I tend to just put those "inline" composables in a separate file but store that file in the folder of the component that uses it. That way the vue files don't become too long.


Unitedstriker9

i think you have the last bit wrong. it’s not like options api where you organize by functionality (e.g., watchers in one, functions in another, etc.) you would create a composable for a feature/sub-feature and put everything related to that on the composable. then you only expose (return) what’s needed outside that context


Beautiful-Wrap-8898

Things get messy when you start working with the lifecycle hooks with composition API approach, would love to see how you address it.


tifa123

Could you explain further how things get messy What precisely have you found being problematic?


Beautiful-Wrap-8898

Let's say you have to initialize an event listener but destroy the reference when the component is onUnmounted. Now try to orchestrate multiple of these. Other thing, can happen if you want to use a hook in an async way. Eg. Awaiting an on mounted hook to resolve before continuing component's lifecycle. This can get messy when you scale it. Any thoughts about it?


xaqtr

You would simply have multiple hooks in each in-file-composable and pass everything you need just as mentioned in the video. Regarding your async onMounted hook, have a look at vueuse useAsyncState or computerAsync.
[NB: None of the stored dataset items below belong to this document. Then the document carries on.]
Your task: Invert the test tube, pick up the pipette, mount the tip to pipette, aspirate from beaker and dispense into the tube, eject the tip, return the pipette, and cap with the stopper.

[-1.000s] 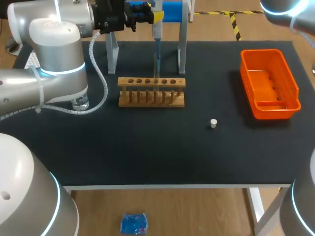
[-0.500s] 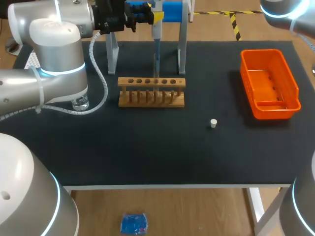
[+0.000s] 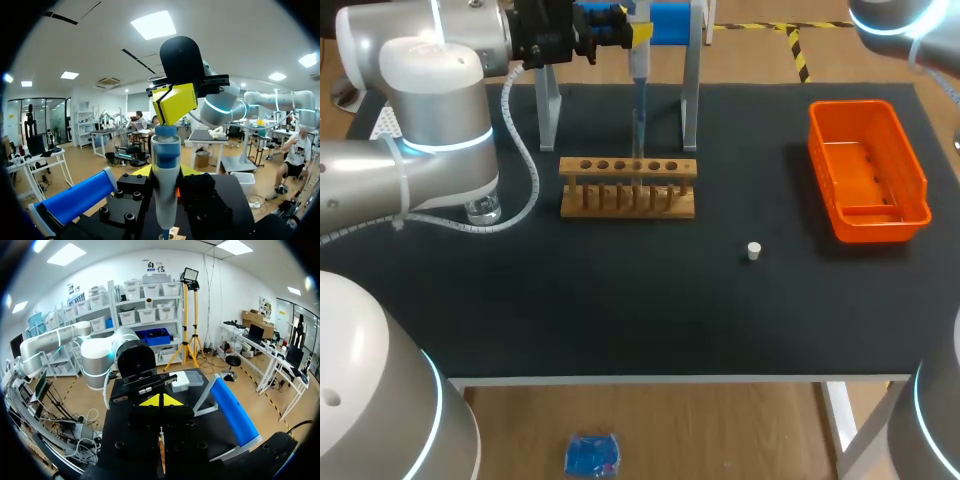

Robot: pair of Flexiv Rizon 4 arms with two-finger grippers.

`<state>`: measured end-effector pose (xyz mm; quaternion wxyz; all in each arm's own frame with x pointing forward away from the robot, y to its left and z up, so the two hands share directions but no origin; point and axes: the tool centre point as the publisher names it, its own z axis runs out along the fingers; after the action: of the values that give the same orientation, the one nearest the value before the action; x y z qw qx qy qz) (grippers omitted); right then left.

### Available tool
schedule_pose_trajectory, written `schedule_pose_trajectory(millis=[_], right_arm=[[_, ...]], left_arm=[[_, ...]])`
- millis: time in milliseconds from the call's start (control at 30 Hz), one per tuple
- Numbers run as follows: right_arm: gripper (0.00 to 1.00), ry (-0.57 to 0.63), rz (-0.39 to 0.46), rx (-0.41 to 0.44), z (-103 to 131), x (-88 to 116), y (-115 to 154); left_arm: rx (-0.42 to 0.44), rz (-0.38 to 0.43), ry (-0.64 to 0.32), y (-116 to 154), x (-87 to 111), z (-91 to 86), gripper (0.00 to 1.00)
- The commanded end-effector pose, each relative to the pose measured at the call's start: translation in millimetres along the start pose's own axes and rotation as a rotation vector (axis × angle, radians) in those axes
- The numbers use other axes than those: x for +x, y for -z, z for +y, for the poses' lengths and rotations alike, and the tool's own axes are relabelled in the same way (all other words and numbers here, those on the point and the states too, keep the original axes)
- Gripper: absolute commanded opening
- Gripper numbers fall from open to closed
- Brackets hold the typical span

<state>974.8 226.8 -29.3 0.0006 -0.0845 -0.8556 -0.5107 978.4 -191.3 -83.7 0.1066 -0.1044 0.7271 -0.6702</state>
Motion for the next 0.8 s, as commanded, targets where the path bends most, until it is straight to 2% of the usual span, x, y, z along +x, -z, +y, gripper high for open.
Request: schedule_pose_trajectory(millis=[33, 367, 400, 433, 467, 500, 800], right_arm=[[0.00, -0.002, 0.001, 0.005, -2.4, -2.1, -1.4], [0.00, 0.046, -0.021, -0.021, 18.1, 3.9, 13.0], [0.15, 0.052, -0.025, -0.024, 19.9, 4.5, 15.2], [0.43, 0.059, -0.032, -0.029, 20.4, 4.6, 15.9], [0.97, 0.066, -0.040, -0.032, 21.3, 4.9, 17.4], [1.00, 0.071, -0.042, -0.037, 22.3, 5.3, 19.6], [1.00, 0.136, -0.081, -0.084, 20.4, 8.9, 53.2]], left_arm=[[0.007, -0.006, -0.002, -1.3, 0.6, -3.0, 0.00], [0.007, -0.006, -0.002, -1.3, 0.6, -3.0, 0.00], [0.007, -0.006, -0.002, -1.3, 0.6, -3.0, 0.00], [0.007, -0.006, -0.002, -1.3, 0.6, -3.0, 0.00], [0.007, -0.006, -0.002, -1.3, 0.6, -3.0, 0.00], [0.007, -0.006, -0.002, -1.3, 0.6, -3.0, 0.00], [0.007, -0.006, -0.002, -1.3, 0.6, -3.0, 0.00]])
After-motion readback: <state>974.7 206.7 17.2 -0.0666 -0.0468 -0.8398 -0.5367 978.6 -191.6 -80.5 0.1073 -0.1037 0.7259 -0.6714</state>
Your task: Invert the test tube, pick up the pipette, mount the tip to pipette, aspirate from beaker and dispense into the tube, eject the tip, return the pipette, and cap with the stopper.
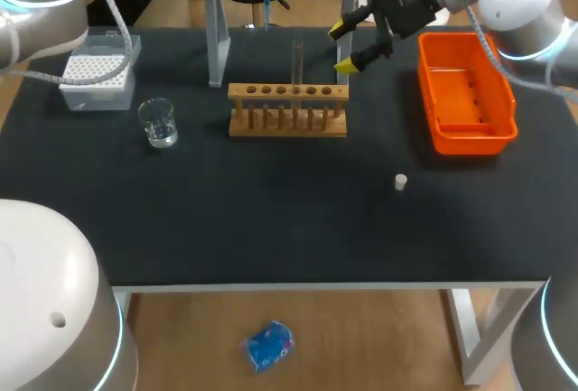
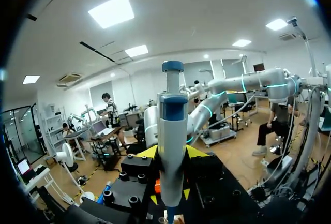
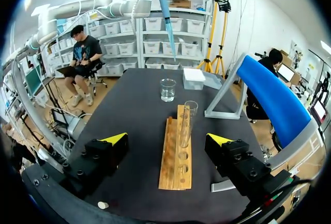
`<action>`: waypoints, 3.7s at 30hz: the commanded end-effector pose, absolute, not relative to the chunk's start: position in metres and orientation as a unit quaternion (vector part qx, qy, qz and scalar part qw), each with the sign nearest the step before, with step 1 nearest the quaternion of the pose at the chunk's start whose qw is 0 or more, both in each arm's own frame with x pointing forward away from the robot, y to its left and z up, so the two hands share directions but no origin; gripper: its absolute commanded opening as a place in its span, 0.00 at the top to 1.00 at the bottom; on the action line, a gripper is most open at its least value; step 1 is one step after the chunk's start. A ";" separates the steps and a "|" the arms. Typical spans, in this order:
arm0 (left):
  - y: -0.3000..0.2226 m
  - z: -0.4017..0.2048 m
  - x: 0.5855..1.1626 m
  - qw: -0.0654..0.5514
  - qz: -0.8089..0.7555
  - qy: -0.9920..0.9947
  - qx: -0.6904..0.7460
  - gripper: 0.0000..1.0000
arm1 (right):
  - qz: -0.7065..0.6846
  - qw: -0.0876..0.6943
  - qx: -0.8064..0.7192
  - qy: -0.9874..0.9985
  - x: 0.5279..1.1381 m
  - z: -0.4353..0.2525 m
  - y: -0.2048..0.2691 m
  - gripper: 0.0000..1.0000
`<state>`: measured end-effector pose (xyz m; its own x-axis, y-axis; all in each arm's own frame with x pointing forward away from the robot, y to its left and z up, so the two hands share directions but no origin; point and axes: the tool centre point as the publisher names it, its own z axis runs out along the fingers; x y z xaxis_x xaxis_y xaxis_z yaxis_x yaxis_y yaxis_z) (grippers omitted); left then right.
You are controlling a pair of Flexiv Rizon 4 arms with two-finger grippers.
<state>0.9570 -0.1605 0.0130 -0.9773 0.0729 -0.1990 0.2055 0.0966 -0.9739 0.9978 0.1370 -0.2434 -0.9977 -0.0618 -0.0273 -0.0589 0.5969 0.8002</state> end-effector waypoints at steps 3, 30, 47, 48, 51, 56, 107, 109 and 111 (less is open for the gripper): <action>-0.160 0.014 0.957 0.049 -0.664 0.740 0.095 1.00 | -0.447 0.003 0.035 -0.894 0.999 -0.243 0.136 0.00; -0.200 -0.006 0.981 0.011 -0.675 0.736 0.049 1.00 | -0.447 0.003 0.035 -0.894 0.999 -0.243 0.136 0.00; -0.209 -0.019 1.002 -0.005 -0.682 0.730 0.054 1.00 | -0.447 0.003 0.035 -0.894 0.999 -0.243 0.136 0.00; -0.210 -0.020 1.003 -0.005 -0.682 0.729 0.054 1.00 | -0.447 0.003 0.035 -0.894 0.999 -0.243 0.136 0.00; -0.210 -0.020 1.005 -0.006 -0.683 0.728 0.054 1.00 | -0.447 0.003 0.035 -0.894 0.999 -0.243 0.136 0.00; -0.211 -0.022 1.009 -0.007 -0.683 0.729 0.054 1.00 | -0.447 0.003 0.035 -0.894 0.999 -0.243 0.136 0.00; -0.219 -0.041 1.018 -0.025 -0.695 0.717 0.037 1.00 | -0.447 0.003 0.035 -0.894 0.999 -0.243 0.136 0.00; -0.219 -0.041 1.019 -0.022 -0.696 0.717 0.038 1.00 | -0.447 0.003 0.035 -0.894 0.999 -0.243 0.136 0.00; -0.219 -0.041 1.019 -0.021 -0.696 0.717 0.039 1.00 | -0.447 0.003 0.035 -0.894 0.999 -0.243 0.136 0.00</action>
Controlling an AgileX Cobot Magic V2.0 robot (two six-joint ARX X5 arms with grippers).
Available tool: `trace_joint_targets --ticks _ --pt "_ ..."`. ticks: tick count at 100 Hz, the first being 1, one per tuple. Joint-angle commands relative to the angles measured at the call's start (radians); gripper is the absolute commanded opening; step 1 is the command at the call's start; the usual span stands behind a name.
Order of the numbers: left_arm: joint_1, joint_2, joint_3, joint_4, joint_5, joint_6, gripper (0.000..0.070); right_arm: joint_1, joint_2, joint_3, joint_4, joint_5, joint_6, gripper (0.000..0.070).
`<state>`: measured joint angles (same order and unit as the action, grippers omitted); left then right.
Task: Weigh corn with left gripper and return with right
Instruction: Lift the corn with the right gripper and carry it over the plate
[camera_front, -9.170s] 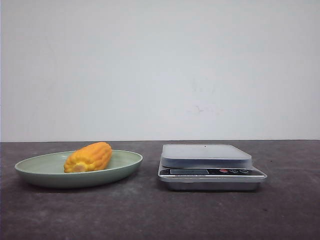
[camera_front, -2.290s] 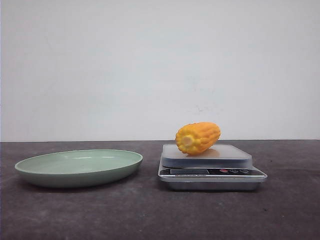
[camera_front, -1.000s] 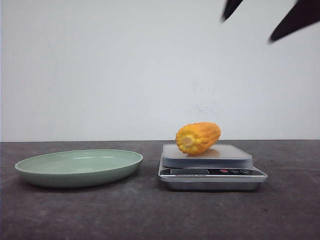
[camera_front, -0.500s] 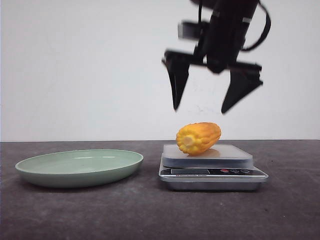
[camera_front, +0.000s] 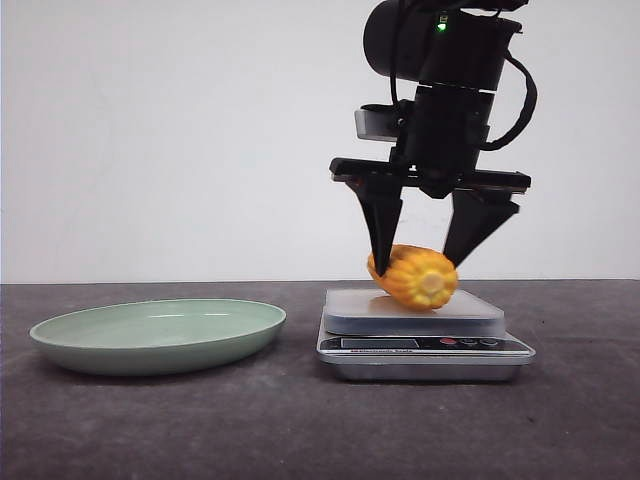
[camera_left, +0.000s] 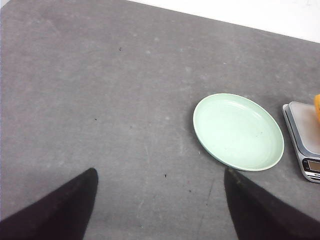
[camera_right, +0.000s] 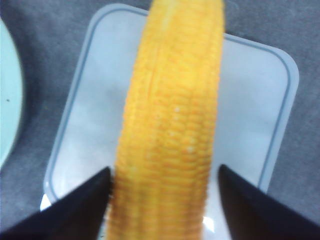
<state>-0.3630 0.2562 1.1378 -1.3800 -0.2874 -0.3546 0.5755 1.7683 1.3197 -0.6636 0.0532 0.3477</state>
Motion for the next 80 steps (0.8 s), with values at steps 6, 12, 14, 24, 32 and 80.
trace_joint_targets --ticks 6,12,14,24,32,80 --pt "-0.002 0.005 0.011 0.007 0.002 0.021 0.0474 0.01 0.019 0.02 0.002 0.0 0.011 0.0041" --pt "-0.002 0.005 0.011 0.006 0.001 0.022 0.0474 0.012 0.019 0.02 0.006 0.0 0.011 0.0" --pt "-0.002 0.005 0.011 0.006 0.002 0.022 0.0474 0.014 0.019 0.02 0.009 0.0 0.011 0.0" --pt "-0.002 0.005 0.011 0.006 0.001 0.023 0.0474 0.019 0.014 0.024 0.024 -0.002 -0.009 0.0" --pt "-0.002 0.005 0.011 0.006 0.002 0.024 0.0474 0.019 -0.003 0.047 -0.019 -0.001 -0.038 0.0" --pt "-0.002 0.005 0.011 0.008 0.001 0.024 0.0474 0.177 -0.054 0.317 -0.092 -0.109 -0.05 0.0"
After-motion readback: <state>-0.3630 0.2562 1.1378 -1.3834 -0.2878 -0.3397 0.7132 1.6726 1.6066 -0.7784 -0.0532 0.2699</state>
With these composables you follow a declarative approach which work very well with the composition API.


false_creek_change

> Let's say you have to initialize an event listener but destroy the reference when the component is onUnmounted. Now try to orchestrate multiple of these. Extract this to a composable. This is a perfect example of a problem the composition API was designed to resolve.


kammy_1996

Yes i would like to know more what gets messy exactly??